YOUR ASSIGNMENT
Begin with the line below holding "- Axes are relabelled" and go on through the line holding "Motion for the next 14", duplicating each line exactly and leaving out pictures.

* * *

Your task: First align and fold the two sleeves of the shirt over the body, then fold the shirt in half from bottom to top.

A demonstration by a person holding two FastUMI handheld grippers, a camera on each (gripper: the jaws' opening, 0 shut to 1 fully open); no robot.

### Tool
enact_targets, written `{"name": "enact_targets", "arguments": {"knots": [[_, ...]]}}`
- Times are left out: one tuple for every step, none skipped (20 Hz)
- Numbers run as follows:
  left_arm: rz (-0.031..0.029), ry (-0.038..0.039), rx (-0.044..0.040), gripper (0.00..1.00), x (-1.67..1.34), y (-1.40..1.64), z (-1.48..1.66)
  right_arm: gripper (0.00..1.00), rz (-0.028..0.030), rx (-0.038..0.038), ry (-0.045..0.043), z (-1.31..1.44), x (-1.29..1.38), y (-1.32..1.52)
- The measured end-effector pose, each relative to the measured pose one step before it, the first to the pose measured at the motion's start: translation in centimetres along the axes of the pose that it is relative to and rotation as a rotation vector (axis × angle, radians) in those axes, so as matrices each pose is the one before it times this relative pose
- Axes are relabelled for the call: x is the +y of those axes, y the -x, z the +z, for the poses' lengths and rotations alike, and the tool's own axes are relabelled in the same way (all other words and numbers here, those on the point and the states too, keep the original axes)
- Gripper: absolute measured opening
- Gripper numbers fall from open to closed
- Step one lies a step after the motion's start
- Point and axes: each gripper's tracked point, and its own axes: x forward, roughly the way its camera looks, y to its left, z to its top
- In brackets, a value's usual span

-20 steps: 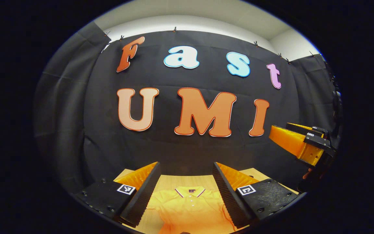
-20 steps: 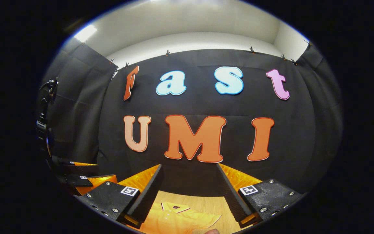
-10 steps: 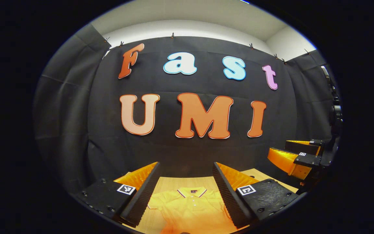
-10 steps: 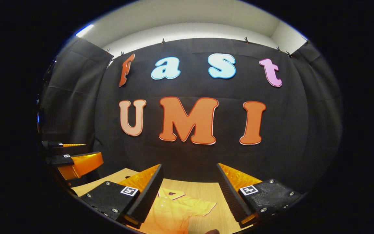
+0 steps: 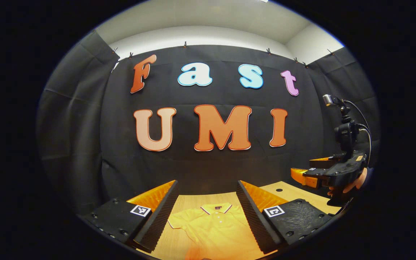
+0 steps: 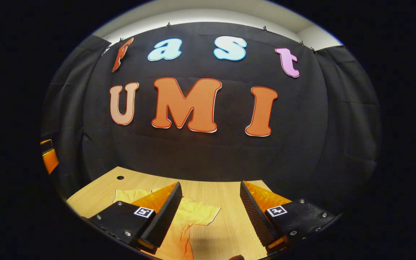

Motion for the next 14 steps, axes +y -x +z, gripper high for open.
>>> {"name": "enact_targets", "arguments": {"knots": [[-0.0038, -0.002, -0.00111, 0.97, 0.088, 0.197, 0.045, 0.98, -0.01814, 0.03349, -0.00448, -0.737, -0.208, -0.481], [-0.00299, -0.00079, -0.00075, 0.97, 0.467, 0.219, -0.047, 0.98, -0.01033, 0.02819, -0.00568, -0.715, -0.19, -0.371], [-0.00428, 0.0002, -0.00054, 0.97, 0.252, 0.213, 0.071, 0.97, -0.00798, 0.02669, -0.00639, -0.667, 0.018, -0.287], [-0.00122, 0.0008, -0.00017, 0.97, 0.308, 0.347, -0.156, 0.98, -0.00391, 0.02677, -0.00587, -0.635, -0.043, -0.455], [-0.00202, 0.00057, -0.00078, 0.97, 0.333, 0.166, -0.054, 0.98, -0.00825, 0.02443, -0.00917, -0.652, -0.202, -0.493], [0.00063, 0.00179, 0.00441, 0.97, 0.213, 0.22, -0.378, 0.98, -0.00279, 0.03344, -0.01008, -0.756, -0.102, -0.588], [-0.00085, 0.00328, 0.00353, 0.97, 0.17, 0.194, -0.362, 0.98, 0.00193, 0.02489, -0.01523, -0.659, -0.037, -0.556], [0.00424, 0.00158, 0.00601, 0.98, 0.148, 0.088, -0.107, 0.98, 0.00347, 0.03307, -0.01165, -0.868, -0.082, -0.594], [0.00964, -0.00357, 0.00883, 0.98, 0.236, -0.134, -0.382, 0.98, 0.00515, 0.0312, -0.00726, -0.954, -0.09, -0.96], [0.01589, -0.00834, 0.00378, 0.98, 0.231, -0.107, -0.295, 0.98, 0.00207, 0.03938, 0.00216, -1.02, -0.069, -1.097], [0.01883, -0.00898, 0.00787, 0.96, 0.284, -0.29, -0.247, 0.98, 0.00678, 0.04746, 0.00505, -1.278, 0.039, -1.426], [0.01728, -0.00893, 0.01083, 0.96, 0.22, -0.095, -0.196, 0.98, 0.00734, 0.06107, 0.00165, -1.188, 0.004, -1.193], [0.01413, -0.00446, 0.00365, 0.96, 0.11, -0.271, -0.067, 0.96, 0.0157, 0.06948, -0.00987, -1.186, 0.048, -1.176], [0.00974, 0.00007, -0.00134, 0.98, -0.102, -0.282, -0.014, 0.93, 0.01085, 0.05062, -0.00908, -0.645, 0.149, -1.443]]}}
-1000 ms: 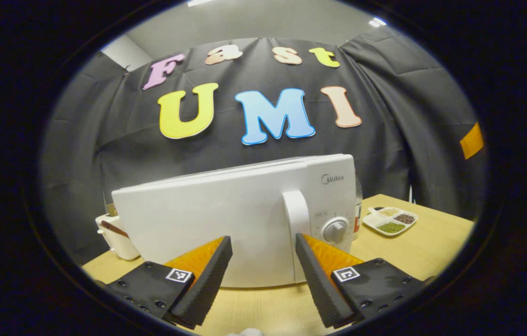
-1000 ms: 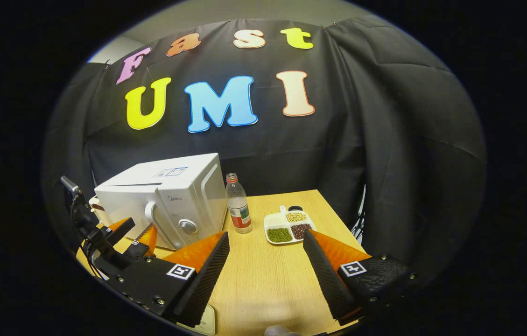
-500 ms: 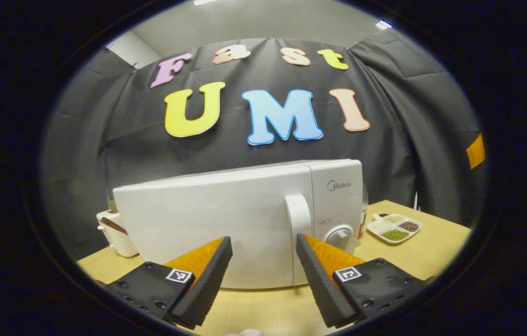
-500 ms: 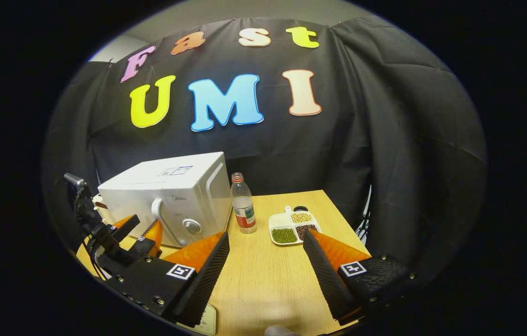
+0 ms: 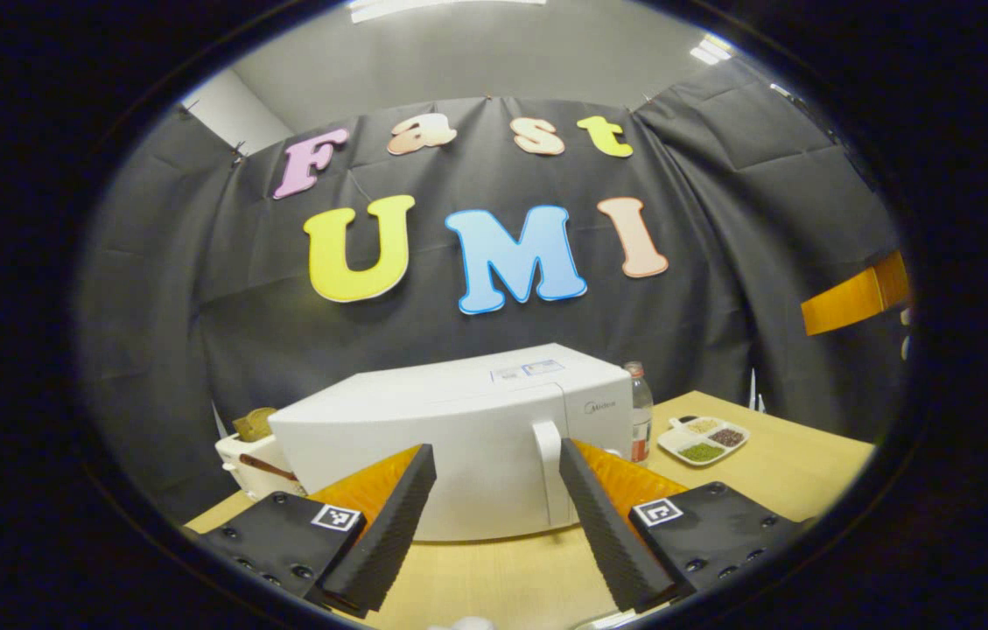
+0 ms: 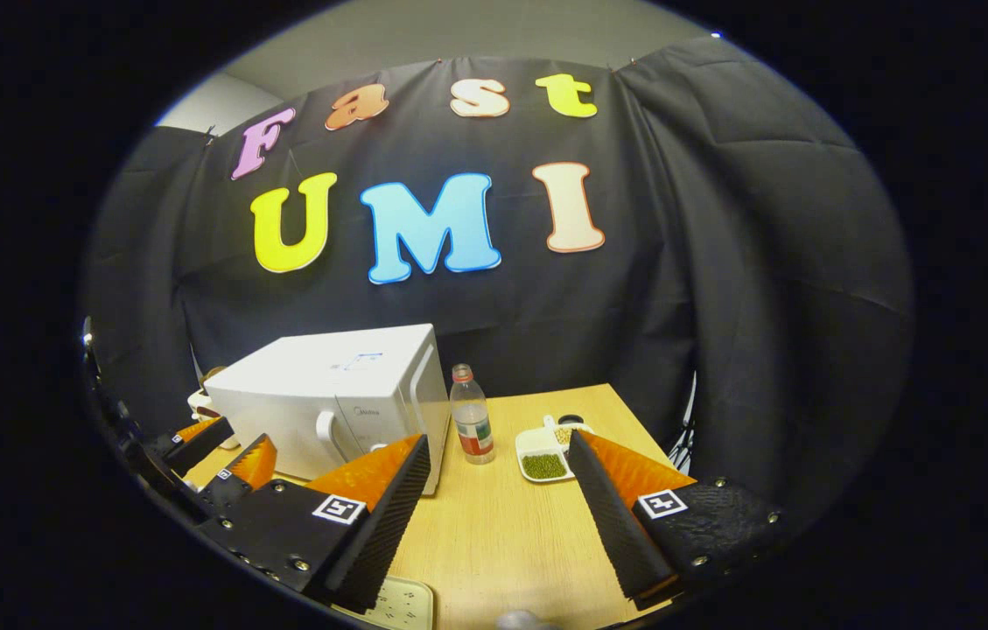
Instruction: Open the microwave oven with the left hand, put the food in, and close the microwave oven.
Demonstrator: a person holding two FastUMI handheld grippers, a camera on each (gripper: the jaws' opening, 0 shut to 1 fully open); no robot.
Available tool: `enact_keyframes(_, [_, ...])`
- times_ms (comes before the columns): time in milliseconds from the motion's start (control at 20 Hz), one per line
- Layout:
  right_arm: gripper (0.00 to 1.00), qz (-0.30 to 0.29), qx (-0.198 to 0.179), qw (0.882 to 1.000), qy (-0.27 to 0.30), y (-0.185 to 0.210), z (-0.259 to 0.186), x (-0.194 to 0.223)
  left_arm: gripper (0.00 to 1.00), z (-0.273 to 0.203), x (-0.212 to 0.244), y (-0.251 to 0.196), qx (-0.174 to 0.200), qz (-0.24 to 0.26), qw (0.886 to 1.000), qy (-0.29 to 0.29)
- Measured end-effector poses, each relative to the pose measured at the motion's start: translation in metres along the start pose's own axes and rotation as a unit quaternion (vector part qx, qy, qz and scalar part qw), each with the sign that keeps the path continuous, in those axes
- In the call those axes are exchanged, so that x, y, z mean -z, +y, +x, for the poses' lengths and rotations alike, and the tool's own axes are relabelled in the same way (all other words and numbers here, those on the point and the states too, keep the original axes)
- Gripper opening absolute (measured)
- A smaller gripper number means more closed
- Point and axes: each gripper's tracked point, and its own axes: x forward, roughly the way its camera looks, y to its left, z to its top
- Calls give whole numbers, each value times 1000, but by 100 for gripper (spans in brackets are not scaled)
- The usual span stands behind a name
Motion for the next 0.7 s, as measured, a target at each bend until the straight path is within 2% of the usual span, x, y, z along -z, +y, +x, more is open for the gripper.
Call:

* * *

FINAL ANSWER
- Axes are relabelled for the call: x is the +y of those axes, y the -x, z the +z, for the poses' lengths and rotations alike, and the tool's own axes are relabelled in the same way (all other words and numbers here, those on the point and the states too, keep the original axes)
- Gripper: absolute measured opening
- Gripper numbers fall from open to closed
- Step one lies a step after the motion's start
- Point and axes: each gripper's tracked point, and its own axes: x forward, roughly the way its camera looks, y to its left, z to its top
- In brackets, a value's usual span

-20 steps: 
-20 steps: 
-10 steps: 
-10 steps: 
+0 steps: 
+0 steps: 

Motion for the next 14 steps, axes +y -x +z, gripper high for open.

Nothing further is required of this output.